WHAT IS BEING ASKED: Answer with one number: the count of lines in this material that hold the word "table".

MATERIAL PROVIDED:
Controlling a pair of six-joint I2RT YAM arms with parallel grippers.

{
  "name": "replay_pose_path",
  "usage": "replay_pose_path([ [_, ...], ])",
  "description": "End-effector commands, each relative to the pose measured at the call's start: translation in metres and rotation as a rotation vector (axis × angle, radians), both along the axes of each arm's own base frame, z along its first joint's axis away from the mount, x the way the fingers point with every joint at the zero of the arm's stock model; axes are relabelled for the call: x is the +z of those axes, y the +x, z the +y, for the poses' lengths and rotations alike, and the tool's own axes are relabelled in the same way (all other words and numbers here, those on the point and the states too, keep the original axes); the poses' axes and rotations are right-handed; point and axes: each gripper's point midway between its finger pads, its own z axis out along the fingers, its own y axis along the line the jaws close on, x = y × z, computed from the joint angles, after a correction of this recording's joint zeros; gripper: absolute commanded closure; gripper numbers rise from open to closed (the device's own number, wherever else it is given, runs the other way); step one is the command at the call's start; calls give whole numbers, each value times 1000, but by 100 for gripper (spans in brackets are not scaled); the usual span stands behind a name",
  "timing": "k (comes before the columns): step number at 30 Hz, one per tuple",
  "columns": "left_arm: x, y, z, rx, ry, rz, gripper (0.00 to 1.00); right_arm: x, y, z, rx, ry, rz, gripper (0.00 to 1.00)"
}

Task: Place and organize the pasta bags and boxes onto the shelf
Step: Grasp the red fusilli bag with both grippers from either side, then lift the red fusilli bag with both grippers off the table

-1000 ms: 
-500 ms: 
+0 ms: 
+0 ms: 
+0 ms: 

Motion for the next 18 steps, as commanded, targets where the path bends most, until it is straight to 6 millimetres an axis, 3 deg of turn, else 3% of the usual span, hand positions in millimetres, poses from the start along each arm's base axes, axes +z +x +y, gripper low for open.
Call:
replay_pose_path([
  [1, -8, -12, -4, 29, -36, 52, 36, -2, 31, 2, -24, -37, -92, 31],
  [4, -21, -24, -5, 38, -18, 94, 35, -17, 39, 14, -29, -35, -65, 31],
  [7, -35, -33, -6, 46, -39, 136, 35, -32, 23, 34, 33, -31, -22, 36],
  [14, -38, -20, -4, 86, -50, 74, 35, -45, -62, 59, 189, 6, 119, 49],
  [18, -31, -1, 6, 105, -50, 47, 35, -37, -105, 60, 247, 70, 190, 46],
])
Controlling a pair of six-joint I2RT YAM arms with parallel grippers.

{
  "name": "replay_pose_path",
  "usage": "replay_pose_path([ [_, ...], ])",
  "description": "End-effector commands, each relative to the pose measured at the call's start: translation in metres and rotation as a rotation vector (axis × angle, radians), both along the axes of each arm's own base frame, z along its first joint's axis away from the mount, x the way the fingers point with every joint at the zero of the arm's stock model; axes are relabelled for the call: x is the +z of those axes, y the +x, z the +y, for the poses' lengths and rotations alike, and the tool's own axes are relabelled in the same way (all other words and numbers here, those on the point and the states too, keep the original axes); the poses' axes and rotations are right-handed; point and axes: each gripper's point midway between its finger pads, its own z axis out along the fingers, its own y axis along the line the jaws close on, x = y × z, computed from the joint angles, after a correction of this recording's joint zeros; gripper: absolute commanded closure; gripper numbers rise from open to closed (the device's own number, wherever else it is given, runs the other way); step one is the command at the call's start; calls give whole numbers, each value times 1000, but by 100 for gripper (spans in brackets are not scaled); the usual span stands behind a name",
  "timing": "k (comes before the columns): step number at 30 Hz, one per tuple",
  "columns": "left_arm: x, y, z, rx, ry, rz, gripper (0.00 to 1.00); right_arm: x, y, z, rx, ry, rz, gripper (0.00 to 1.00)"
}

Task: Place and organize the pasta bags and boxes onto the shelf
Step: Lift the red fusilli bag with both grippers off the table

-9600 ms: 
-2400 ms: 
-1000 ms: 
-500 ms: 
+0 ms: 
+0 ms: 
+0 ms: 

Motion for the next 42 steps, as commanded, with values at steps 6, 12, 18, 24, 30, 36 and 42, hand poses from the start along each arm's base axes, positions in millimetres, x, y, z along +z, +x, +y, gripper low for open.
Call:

EXPECTED ANSWER: 2